What if today's strikers really are like the miners?
We think this is a very odd comparison by Ken Capstick:
The media damns striking nurses and ambulance staff as the enemy, just as they did the miners
For of course the miners were the enemy. The enemies of Gaia that is. Those coal mines all did need to close. The very same wokes and luvvies who used to collect money for the striking miners now collect to oppose the opening of that Cumbrian mine today. On the simple grounds that Britain has no place for coal mines - and, obviously, no place for coal miners.
Leave all that stuff about Thatcher and Scargill and battles aside.
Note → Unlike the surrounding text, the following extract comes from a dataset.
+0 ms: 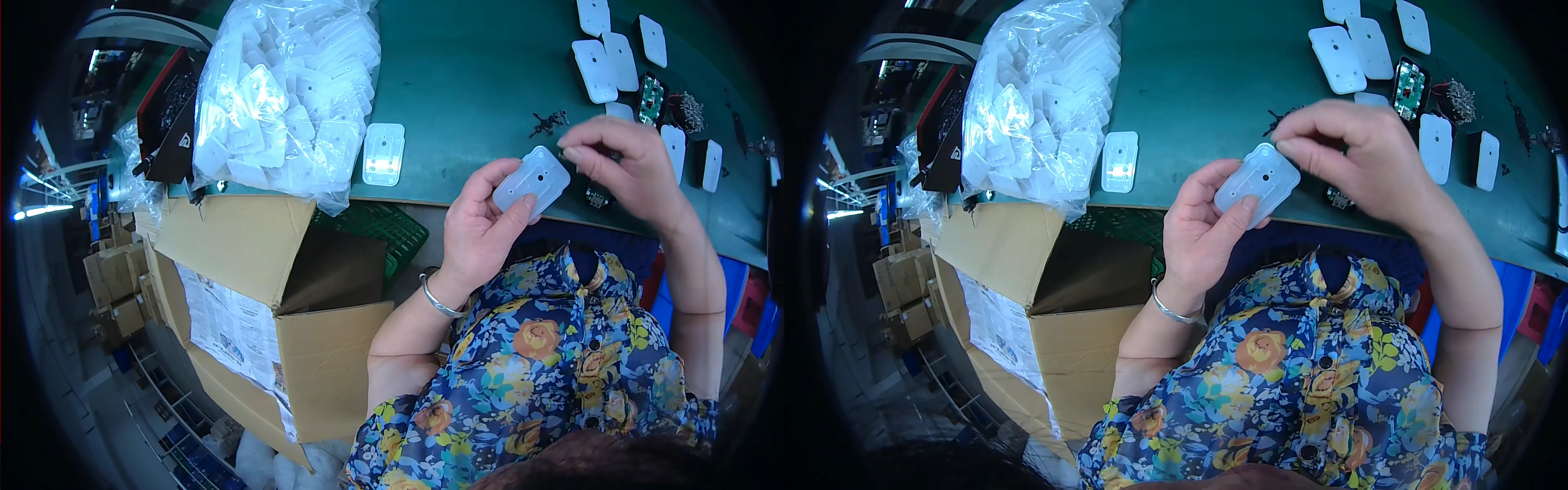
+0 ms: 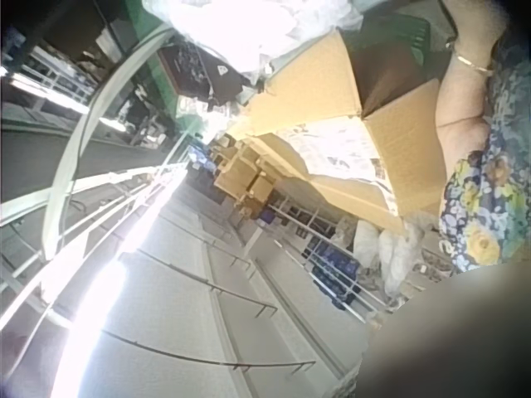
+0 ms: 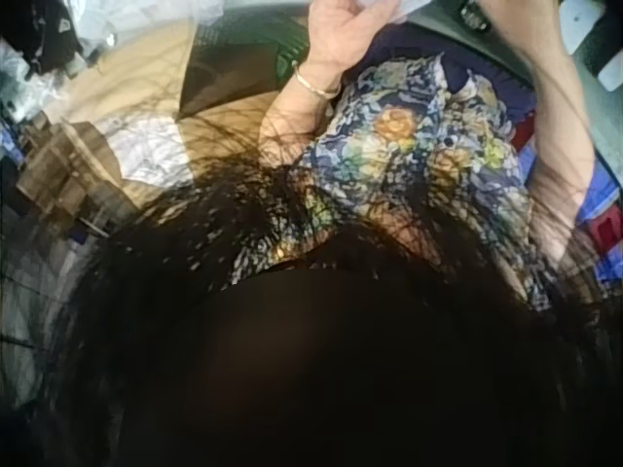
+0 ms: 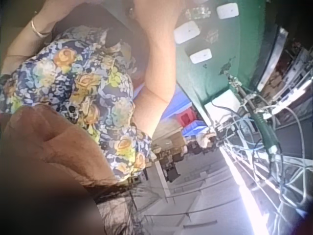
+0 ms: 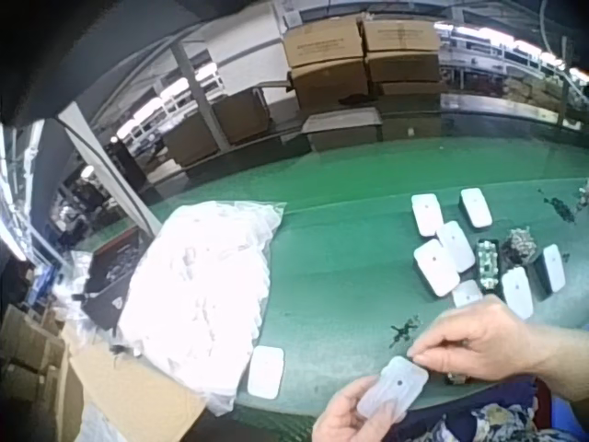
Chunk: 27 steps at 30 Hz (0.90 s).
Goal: The person assembles small electronic devices by inserting circuit boards into white plastic housings and securing them with screws. They repeatedly pick up a housing, place a board inside, add screws, and close the unit, then set the finished device on the table.
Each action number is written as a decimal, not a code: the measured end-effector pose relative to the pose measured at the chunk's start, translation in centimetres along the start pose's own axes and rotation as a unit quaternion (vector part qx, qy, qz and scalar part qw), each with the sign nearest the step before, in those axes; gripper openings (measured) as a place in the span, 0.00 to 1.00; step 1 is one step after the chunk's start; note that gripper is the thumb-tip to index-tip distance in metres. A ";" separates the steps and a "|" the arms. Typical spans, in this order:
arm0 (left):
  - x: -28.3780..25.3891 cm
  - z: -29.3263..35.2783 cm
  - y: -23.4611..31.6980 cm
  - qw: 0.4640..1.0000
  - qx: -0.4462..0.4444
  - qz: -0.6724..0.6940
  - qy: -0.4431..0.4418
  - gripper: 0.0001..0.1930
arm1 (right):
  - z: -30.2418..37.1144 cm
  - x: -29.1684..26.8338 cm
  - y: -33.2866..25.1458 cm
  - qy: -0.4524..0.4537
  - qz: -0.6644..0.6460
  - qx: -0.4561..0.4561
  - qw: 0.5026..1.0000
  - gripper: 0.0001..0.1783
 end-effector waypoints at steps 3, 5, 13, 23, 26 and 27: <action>1.2 -0.5 0.2 1.000 0.005 0.004 -0.006 0.21 | 2.0 0.3 0.3 0.065 -0.045 0.029 0.996 0.05; 1.7 -0.9 0.3 1.000 0.007 0.005 -0.009 0.22 | 3.2 0.4 0.6 0.085 -0.085 0.058 0.991 0.05; 3.5 -1.3 -0.6 0.998 0.021 -0.056 -0.034 0.23 | 5.0 0.5 1.1 0.174 0.032 -0.037 0.984 0.06; 4.7 -0.7 -0.3 0.997 0.018 -0.045 -0.058 0.21 | 5.6 0.4 1.0 0.198 0.056 -0.043 0.978 0.07; 4.7 -0.7 -0.4 0.998 0.006 -0.031 -0.056 0.20 | 5.8 0.4 1.2 0.203 0.049 -0.041 0.977 0.07; 4.8 -0.6 -0.3 0.998 0.006 -0.029 -0.055 0.20 | 5.8 0.4 1.2 0.205 0.042 -0.035 0.977 0.07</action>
Point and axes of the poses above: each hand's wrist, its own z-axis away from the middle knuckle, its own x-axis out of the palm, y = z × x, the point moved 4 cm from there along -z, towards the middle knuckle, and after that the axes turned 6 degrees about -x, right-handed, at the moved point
The mines needed to close.
Which is why we think this is so odd:
When mineworkers took strike action in 1984 to save their industry from a government policy aimed at its total destruction, Margaret Thatcher was quick to refer to them and their families as the “enemy within”. As strikes take place across Britain, the government’s response echoes the past.
Whether it be rail workers, train drivers, Royal Mail workers, barristers, postal workers, refuse workers, London Underground workers, air transport workers or our wonderful NHS nurses, the government finds itself determined to force through cuts in wages.
Odd because the comparison being made is, well, which of these groups should now be considered the people we should deliberately put out of work? For that is the comparison with the miners.
It’s possible to muse on this, obviously. Automation might well mean we need fewer train drivers and London Underground workers. The fall in rail travel might mean we need fewer rail workers overall. While we recognise the necessity of lawyers it is conceptually difficult for us to support their fees. Apparently, given those same Gaia concerns as trapped the miners, we should be having many fewer air transport workers as air transport is to become verboeten.
Which is, as we say, most odd. For if we are to consider how the current strikes are indeed exactly like those of the miners then the obvious comparison is with which of these groups should we soon enough stop employing altogether?
Which isn’t what we think Mr, Capstick means but it is what he says.